■ **Problem to solve**
Print the data below exactly, but only the lines from the one containing "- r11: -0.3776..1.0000" down to the one containing "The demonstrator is", inclusive.

■ **Task input**

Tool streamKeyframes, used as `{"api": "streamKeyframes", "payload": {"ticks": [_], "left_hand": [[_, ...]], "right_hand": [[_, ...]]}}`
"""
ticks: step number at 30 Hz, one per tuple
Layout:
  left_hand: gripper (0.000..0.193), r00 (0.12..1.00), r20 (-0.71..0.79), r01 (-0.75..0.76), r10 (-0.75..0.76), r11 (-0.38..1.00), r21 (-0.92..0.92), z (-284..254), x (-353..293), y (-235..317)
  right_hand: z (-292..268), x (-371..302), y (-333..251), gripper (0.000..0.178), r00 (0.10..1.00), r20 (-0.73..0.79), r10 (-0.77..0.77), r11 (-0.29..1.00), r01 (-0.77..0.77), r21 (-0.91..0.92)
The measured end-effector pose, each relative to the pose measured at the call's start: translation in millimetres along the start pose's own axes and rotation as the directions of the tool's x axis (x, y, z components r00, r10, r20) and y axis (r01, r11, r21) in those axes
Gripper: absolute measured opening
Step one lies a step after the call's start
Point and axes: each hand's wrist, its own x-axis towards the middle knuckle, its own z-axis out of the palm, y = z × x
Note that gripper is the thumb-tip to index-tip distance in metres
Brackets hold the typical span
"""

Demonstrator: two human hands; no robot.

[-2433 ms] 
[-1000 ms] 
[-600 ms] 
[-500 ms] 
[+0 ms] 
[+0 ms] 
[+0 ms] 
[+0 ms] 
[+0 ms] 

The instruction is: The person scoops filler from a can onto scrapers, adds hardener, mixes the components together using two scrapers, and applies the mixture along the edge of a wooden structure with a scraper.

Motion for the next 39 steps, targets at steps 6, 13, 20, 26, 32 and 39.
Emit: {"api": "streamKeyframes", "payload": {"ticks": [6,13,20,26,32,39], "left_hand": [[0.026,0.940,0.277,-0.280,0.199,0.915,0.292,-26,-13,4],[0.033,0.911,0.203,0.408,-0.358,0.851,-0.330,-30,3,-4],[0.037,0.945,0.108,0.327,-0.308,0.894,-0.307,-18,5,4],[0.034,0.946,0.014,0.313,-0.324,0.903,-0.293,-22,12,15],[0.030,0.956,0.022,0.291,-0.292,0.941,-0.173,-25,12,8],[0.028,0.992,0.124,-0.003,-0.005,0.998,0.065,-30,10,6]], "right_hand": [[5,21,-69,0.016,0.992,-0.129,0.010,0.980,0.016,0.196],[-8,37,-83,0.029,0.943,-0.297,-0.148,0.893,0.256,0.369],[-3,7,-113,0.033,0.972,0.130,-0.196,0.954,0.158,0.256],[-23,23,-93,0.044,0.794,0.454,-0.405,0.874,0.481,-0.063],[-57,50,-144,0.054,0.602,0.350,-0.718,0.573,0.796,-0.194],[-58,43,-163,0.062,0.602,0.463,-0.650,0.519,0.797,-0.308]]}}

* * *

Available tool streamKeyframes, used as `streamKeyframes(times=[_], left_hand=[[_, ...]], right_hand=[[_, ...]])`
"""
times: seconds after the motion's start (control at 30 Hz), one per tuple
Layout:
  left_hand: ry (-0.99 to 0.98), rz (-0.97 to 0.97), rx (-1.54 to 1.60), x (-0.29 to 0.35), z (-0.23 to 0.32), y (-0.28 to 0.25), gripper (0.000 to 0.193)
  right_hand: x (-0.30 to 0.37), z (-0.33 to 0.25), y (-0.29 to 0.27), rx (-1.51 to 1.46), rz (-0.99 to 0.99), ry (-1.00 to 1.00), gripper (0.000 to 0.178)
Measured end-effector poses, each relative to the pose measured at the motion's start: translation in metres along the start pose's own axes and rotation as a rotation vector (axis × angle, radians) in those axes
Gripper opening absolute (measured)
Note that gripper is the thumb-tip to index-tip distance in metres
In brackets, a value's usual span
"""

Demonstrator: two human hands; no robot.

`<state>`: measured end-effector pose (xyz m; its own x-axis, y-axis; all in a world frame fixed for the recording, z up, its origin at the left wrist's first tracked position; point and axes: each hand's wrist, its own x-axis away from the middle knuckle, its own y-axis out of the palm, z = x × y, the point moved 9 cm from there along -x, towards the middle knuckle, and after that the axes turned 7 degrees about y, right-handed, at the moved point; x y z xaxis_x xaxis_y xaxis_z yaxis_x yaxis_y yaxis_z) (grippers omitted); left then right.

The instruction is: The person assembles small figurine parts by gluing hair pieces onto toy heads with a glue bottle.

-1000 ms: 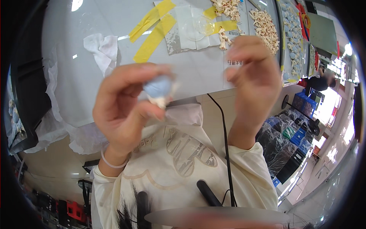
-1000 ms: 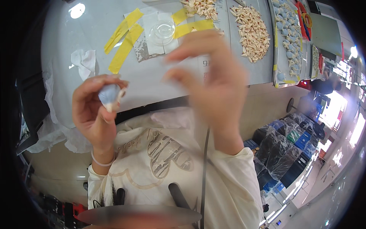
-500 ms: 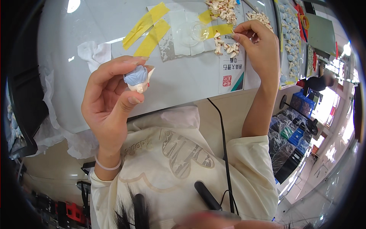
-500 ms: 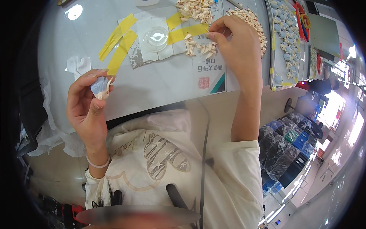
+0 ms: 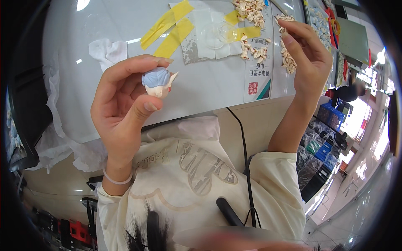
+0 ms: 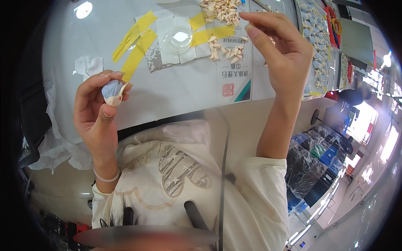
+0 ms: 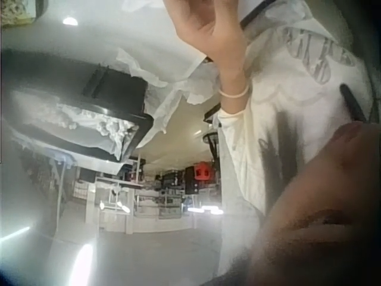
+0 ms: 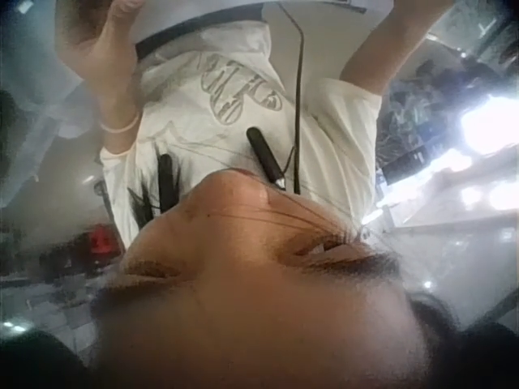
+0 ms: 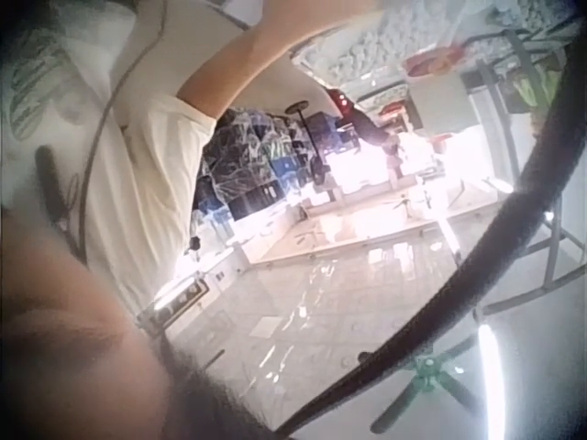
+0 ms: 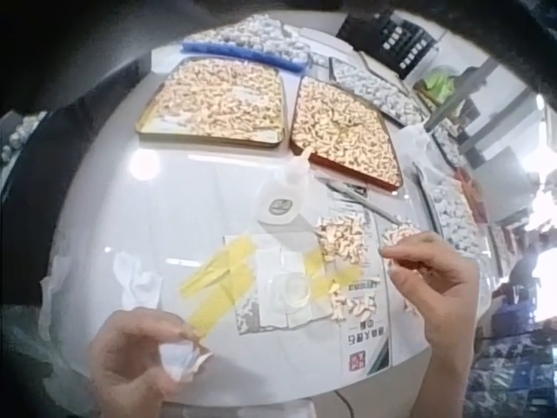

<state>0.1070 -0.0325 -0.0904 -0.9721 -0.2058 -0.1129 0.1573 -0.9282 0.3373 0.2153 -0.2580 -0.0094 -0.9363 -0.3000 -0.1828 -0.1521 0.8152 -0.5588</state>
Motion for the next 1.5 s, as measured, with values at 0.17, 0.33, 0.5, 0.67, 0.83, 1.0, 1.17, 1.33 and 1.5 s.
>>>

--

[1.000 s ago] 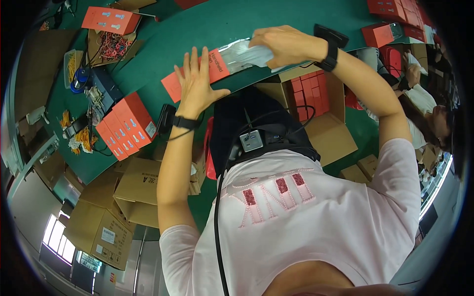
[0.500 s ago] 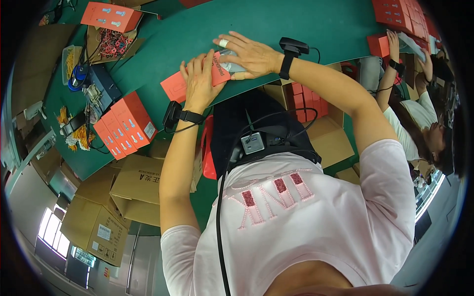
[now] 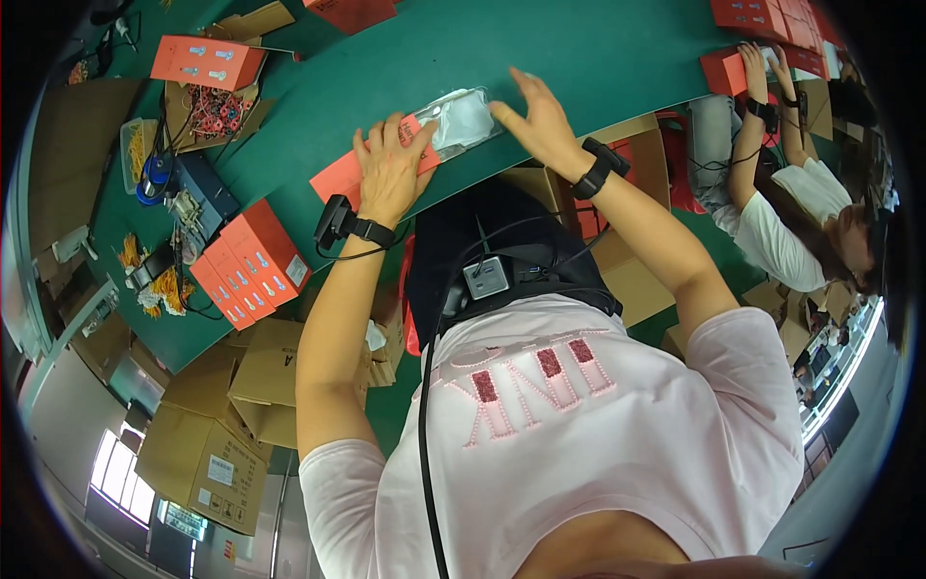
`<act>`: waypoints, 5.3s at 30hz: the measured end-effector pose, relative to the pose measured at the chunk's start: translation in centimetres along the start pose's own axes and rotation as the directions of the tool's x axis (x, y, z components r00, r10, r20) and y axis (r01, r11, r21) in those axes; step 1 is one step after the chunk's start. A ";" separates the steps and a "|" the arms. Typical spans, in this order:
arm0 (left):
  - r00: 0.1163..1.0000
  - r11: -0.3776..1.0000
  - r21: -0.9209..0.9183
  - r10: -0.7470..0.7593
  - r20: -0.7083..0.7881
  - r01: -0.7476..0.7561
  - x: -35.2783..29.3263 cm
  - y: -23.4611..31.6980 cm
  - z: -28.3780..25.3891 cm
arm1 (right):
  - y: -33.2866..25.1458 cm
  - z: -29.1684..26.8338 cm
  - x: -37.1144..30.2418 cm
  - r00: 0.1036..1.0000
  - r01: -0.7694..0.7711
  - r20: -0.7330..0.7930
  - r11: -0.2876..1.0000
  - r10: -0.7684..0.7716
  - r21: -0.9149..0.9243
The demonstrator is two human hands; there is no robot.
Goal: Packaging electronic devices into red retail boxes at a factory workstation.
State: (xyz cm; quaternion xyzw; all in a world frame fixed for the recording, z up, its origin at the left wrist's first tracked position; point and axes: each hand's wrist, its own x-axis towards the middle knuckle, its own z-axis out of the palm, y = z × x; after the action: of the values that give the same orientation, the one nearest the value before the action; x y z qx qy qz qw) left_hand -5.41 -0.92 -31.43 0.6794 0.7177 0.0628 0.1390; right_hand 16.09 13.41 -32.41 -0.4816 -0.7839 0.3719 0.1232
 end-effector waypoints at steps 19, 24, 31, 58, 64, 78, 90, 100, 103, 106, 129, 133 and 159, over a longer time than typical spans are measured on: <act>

■ **Result of this exercise**
  - r11: -0.3776..1.0000
  - r21: -0.9209..0.9183
  - r10: -0.7470..0.7593
  - r20: -0.7083..0.7881
  - r01: -0.7476..0.7561
  - x: -35.2783..29.3263 cm
  - y: -23.4611..31.6980 cm
  - z: -28.3780..25.3891 cm
arm1 (right):
  - y: -33.2866..25.1458 cm
  - z: -29.1684..26.8338 cm
  - x: -37.1144..30.2418 cm
  - r00: 0.1036..1.0000
  - r01: -0.7694..0.7711
  - r20: -0.7330..0.7930
  - r11: -0.2876..1.0000
  - r10: -0.7684..0.7716
  - r21: -0.9149..0.9243
The demonstrator is two human hands; there is no robot.

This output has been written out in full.